The House of Lords is attempting to change a law that presumes computer evidence is reliable to prevent a repeat of the Post Office Horizon scandal.

A cross-party group of peers including veteran post office campaigner Lord Arbuthnot have tabled an amendment that would revoke the current assumption that information provided by computers is always accurate.

The Post Office lobbied for the rule in the 1990s before the scandal in which hundreds of sub-postmasters were convicted of theft, based on evidence from the Horizon computer system used in their branches.

This evidence was later proved to be unsafe owing to errors in the Fujitsu software that created account shortfalls, for which sub-postmasters were blamed and some jailed. Nearly 100 people have so far had their convictions overturned and the Government is considering exonerating hundreds more.

The current legal rule stipulates that courts should presume a computer system has operated correctly unless there is explicit evidence to the contrary.

Verify

It replaced a law which said that prosecutors using evidence derived from computers had to verify that the system it came from was working correctly. It was introduced in 1999 by the then Labour government following a Law Commission recommendation.

Documents that the Post Office submitted to the Law Commission in 1995 show that it viewed these “technical requirements” as a barrier to successful prosecutions.

lords want to repeal law that backs reliability of computer evidence in wake of post office scandal

Lord Arbuthnot speaks to the media outside the Department for Business and Trade in central London before a meeting of the independent Horizon Compensation Advisory Board – James Manning/PA

The amendment, tabled by Lord Arbuthnot, online harms campaigner Baroness Kidron, LibDem peer Lord Clement Jones and Labour’s Baroness Jones, would place the onus on the prosecution to show that the evidence from the computer was reliable and that the machine had been operating properly at all times.

Lord Arbuthnot told The Telegraph: “It is extraordinary that a presumption that computer evidence is correct has survived the Horizon scandal. I believe that presumption needs to be changed as a matter of urgency.”

He accepted that it was “not absolutely clear” what it should be changed to but he said he was probing the Government to come up with an alternative rather than necessarily forcing the amendment to a vote.

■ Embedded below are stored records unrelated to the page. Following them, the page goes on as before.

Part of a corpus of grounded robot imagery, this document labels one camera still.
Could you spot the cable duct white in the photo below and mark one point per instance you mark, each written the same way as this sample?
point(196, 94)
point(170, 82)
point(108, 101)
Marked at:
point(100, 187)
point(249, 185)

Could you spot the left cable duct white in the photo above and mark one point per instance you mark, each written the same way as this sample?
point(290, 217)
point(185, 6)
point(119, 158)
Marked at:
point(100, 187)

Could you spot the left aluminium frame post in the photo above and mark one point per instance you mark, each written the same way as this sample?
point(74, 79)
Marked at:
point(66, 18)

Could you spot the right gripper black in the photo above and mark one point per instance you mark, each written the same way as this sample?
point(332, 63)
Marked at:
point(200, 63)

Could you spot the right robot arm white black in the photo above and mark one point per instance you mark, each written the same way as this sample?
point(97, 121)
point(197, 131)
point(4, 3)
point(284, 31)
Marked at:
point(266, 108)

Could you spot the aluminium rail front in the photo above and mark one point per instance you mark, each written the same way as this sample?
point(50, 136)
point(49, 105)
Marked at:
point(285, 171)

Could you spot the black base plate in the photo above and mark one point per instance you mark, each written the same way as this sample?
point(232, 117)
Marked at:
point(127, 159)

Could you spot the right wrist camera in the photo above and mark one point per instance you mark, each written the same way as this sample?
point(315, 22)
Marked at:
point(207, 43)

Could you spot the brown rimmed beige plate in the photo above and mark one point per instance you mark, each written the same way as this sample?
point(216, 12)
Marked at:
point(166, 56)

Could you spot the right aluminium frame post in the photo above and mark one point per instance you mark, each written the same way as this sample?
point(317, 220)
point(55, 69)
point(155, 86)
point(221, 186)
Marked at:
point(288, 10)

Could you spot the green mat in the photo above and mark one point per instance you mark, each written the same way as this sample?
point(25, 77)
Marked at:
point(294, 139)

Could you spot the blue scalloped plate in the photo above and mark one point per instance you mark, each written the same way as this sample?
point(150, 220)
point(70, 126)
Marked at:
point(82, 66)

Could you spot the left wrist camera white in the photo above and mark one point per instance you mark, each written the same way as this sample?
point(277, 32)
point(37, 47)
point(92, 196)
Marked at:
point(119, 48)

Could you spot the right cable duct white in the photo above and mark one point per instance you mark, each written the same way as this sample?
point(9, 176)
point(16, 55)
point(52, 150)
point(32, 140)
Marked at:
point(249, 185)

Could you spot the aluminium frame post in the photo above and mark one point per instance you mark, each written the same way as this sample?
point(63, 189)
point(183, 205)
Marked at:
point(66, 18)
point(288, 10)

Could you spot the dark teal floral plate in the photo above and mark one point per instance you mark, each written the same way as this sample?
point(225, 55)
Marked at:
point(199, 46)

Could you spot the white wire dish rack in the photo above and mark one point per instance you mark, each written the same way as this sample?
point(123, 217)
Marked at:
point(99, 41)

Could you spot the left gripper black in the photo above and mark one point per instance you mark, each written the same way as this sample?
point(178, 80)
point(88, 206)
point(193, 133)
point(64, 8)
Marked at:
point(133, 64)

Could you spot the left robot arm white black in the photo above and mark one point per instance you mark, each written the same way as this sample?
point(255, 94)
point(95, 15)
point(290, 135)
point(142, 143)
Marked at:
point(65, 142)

Baroness Kidron said: “In the story of the sub postmasters, we saw corporate entities outsourcing the bugs of a technological system onto the least powerful – in this case the sub postmasters – and it felt horribly familiar.

Assumption

“The Mr Bates amendment I have laid, reverses the assumption in UK law that computers are reliable. All computer systems have bugs – that is normal – what is crazy is to pretend otherwise.”

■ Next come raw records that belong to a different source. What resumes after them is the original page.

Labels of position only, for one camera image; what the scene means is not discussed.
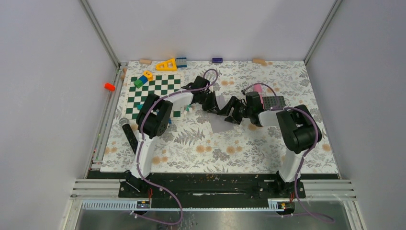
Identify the green white chessboard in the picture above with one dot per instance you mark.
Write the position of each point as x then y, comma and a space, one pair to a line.
163, 84

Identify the red cylinder block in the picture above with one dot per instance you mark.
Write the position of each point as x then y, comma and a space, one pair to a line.
109, 87

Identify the wooden cylinder peg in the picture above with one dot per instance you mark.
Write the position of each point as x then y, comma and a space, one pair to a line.
145, 61
259, 61

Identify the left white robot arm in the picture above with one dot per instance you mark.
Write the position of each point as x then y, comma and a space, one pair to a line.
153, 120

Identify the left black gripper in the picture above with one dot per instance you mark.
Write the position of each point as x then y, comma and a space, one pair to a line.
211, 107

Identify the orange ring toy block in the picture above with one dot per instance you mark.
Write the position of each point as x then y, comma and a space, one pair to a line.
149, 75

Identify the floral patterned table mat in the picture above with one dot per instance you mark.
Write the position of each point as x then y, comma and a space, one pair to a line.
190, 146

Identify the right wooden cylinder peg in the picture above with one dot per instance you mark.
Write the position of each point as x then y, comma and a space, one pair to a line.
259, 61

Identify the green white glue stick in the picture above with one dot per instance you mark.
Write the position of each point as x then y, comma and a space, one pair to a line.
188, 109

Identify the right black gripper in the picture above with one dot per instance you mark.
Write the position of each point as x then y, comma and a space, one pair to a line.
226, 109

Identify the left wooden cylinder peg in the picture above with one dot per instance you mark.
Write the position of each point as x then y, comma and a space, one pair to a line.
145, 61

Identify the black grey microphone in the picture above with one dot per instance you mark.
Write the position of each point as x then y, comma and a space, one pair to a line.
124, 123

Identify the green cube block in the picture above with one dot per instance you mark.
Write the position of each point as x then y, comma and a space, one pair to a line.
138, 83

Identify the dark blue lego brick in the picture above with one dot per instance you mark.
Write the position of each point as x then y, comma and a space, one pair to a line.
217, 60

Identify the blue cube block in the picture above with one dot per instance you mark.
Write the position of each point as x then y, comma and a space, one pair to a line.
143, 79

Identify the dark grey lego baseplate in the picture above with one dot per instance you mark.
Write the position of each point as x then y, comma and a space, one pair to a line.
272, 101

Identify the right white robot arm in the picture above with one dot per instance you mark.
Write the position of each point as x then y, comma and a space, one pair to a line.
299, 131

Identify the pink marker pen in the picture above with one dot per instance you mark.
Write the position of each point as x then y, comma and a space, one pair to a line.
257, 88

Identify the yellow triangle toy block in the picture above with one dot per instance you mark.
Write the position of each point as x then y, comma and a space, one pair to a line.
169, 65

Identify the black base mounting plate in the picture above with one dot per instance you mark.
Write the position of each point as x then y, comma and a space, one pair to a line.
209, 190

A report commissioned by the Ministry of Justice (MoJ) recommended that a prosecutor, like the Post Office, which deploys electronic evidence, should automatically provide sufficient details of their systems to demonstrate that they were professionally managed.

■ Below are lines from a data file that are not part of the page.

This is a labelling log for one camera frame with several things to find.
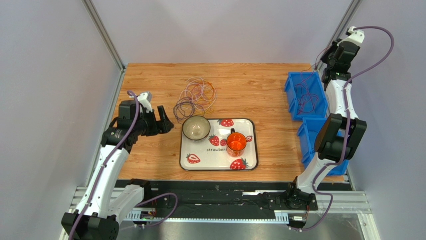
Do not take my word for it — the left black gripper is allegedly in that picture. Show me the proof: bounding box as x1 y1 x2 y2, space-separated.
133 106 174 137

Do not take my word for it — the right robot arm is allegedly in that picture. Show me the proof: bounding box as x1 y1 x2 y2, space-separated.
285 39 367 210

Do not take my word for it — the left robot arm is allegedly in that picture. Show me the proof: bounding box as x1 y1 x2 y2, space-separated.
61 100 174 240

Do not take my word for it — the beige ceramic bowl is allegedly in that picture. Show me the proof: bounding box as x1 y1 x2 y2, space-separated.
182 116 211 141

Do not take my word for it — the far blue plastic bin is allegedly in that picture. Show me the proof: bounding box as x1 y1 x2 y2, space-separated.
284 71 328 122

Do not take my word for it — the blue plastic bin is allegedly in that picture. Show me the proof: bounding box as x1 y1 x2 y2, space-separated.
297 117 350 177
284 71 328 122

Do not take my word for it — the white strawberry tray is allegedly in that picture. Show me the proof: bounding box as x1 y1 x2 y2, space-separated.
180 118 259 171

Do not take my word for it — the near blue plastic bin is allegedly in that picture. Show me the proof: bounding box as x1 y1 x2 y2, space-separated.
297 117 350 177

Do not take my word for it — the orange transparent mug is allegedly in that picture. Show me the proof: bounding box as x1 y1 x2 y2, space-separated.
226 128 248 158

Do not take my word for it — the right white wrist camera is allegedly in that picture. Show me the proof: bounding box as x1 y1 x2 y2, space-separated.
340 26 365 47

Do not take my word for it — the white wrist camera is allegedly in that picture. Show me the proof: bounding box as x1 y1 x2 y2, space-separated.
137 91 153 113
340 26 365 47

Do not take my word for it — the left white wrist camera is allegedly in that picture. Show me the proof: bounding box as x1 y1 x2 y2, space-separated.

However, in May 2022, the then justice minister James Cartlidge disclosed that the Government had no plans to review the presumption as it had a wide application and was “rebuttable” if there was evidence to the contrary.

The MoJ declined to comment on Friday pending the outcome of the public inquiry which is expected to consider the arguments over whether the law should be changed to end the assumption that computers are always accurate.